- _WORK TASK_:
Where a line below holds the string "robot", that line goes into the answer.

Dataset entries
--- START ---

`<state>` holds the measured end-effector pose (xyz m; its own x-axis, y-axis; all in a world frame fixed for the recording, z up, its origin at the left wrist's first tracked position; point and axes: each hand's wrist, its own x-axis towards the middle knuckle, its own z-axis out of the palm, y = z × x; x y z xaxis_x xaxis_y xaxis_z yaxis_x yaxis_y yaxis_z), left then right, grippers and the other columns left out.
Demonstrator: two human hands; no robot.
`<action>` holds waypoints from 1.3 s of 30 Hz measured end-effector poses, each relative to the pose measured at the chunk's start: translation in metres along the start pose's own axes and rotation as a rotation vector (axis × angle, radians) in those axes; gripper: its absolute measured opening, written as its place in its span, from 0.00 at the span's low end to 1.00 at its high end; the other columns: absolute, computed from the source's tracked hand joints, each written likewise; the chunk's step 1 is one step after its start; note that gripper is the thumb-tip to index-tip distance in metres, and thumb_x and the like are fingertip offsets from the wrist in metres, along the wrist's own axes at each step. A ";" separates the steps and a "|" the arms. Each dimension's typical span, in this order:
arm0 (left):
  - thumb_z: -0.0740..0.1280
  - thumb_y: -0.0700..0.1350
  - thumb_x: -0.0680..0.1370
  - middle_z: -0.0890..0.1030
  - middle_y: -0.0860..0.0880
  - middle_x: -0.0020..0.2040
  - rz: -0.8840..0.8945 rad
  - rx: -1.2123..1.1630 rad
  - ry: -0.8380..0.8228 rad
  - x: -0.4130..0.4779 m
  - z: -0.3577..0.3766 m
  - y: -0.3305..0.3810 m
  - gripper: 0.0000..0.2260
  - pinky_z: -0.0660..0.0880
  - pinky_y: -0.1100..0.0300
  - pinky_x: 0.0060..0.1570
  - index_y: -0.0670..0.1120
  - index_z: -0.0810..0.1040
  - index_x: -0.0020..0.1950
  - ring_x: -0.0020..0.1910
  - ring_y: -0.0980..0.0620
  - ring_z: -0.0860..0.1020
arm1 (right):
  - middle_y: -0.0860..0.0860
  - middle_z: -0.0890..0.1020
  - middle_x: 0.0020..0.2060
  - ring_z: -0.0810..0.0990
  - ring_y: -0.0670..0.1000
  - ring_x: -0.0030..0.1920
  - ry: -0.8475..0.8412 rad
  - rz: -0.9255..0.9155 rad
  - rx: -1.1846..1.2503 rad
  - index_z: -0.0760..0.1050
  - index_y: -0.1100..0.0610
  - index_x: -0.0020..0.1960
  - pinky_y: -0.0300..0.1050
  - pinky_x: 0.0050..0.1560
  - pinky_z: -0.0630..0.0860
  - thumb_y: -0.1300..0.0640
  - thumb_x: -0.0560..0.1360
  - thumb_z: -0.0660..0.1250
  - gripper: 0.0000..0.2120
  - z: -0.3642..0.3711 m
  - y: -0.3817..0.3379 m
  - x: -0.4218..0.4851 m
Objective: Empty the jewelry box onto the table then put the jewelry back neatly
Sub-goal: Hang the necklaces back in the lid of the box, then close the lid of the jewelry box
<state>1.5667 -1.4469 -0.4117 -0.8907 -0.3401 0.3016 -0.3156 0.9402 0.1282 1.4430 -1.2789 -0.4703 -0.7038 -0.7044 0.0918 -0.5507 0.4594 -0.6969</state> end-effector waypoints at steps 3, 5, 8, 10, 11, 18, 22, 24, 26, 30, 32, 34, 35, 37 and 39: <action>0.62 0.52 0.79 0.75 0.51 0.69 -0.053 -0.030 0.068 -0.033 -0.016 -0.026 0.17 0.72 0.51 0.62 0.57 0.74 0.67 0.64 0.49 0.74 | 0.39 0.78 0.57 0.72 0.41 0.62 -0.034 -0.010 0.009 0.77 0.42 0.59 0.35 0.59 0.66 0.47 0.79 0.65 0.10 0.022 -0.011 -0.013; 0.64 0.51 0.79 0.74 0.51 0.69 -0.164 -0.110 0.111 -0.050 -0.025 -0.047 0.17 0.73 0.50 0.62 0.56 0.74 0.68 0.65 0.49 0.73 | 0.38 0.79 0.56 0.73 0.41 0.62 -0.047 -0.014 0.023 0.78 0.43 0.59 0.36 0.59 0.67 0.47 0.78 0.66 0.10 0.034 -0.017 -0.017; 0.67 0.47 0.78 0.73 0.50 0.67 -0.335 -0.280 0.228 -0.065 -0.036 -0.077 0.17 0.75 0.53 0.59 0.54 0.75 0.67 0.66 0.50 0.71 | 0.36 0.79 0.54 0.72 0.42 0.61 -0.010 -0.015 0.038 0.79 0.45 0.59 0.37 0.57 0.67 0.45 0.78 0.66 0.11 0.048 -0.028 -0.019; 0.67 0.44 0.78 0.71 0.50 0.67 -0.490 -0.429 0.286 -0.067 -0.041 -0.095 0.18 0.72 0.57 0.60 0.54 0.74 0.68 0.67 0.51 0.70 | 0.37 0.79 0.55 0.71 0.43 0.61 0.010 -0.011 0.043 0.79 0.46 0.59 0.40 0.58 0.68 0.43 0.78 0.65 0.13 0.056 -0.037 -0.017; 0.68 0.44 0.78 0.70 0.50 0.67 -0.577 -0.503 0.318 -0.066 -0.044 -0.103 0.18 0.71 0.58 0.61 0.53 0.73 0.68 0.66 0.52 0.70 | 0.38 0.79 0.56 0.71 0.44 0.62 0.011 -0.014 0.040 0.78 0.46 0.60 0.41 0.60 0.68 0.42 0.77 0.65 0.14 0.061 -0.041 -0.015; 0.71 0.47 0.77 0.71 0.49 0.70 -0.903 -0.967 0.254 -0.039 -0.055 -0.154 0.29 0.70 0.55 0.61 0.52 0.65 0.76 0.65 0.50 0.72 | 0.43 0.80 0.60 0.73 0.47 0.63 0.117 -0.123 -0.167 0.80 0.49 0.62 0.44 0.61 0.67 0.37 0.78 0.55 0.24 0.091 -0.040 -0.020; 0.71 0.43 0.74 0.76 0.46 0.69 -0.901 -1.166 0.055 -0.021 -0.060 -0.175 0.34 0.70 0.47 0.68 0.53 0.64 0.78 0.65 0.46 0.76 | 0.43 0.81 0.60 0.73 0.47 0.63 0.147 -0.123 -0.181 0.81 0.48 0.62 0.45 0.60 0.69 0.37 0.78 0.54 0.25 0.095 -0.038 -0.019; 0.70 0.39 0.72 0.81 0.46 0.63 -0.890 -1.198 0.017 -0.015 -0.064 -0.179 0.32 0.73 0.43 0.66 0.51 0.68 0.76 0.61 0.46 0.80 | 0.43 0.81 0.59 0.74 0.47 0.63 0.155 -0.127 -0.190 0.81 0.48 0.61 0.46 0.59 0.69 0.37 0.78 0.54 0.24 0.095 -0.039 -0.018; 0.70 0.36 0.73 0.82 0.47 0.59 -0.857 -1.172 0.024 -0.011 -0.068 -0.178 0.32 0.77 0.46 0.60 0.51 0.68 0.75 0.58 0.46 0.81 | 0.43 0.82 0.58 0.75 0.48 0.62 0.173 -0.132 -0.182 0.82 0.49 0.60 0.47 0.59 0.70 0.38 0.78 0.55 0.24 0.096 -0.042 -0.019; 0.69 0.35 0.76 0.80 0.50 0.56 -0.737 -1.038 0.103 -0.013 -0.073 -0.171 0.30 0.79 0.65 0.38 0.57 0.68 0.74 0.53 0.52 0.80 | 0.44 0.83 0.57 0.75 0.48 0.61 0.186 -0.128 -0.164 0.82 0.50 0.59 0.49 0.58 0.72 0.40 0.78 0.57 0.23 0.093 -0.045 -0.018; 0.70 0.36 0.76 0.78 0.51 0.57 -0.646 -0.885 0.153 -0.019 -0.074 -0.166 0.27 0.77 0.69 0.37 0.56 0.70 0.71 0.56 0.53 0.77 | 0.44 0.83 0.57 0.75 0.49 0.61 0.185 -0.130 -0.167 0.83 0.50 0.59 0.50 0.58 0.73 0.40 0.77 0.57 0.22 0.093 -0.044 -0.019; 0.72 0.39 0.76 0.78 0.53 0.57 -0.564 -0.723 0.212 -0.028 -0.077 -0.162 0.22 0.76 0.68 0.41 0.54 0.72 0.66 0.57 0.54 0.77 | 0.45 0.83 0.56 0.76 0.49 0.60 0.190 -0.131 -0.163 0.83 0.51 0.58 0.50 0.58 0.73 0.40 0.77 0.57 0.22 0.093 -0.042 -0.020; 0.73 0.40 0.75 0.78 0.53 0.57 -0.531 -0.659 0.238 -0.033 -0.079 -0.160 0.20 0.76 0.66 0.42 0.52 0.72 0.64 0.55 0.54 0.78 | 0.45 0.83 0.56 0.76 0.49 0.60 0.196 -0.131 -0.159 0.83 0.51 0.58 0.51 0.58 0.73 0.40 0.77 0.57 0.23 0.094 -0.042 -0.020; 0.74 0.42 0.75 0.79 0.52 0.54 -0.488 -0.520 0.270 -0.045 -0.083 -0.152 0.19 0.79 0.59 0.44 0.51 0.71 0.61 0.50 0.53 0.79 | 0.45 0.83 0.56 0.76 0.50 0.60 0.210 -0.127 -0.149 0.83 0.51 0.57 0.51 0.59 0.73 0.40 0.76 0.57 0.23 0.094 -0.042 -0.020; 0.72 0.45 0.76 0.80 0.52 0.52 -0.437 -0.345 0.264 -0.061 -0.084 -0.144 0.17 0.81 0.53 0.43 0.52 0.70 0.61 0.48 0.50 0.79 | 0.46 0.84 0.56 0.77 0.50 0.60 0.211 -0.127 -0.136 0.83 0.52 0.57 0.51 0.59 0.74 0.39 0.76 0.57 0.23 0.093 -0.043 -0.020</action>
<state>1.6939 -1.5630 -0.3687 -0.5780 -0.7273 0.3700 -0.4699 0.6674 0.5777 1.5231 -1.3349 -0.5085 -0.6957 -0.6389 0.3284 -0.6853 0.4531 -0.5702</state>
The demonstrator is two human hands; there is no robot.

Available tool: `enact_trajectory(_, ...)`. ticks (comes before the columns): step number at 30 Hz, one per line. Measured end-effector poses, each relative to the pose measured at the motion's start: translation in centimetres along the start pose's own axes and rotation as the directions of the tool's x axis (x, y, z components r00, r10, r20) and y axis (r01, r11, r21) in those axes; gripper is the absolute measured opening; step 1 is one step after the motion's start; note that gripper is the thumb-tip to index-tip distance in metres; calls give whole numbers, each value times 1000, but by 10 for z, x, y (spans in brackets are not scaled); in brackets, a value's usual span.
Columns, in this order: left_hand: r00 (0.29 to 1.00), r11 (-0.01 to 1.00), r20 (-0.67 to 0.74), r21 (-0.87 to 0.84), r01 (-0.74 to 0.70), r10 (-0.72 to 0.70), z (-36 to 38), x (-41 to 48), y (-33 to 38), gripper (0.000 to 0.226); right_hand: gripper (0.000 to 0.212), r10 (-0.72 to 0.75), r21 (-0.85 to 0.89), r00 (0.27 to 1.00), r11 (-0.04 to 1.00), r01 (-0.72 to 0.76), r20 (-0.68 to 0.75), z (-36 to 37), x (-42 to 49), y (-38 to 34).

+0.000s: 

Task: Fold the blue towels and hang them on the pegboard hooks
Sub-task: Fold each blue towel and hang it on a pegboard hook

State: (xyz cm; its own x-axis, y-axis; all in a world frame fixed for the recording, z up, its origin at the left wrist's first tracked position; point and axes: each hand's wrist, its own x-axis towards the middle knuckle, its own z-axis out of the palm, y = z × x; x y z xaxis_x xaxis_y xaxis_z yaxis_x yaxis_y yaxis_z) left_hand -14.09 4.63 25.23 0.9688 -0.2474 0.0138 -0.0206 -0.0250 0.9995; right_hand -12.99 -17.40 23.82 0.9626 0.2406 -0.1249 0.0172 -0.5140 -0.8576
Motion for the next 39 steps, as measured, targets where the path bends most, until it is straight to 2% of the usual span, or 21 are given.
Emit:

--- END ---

- _EXERCISE OUTPUT_:
Demonstrator: two human hands; no robot.
The demonstrator is two human hands; there is no robot.

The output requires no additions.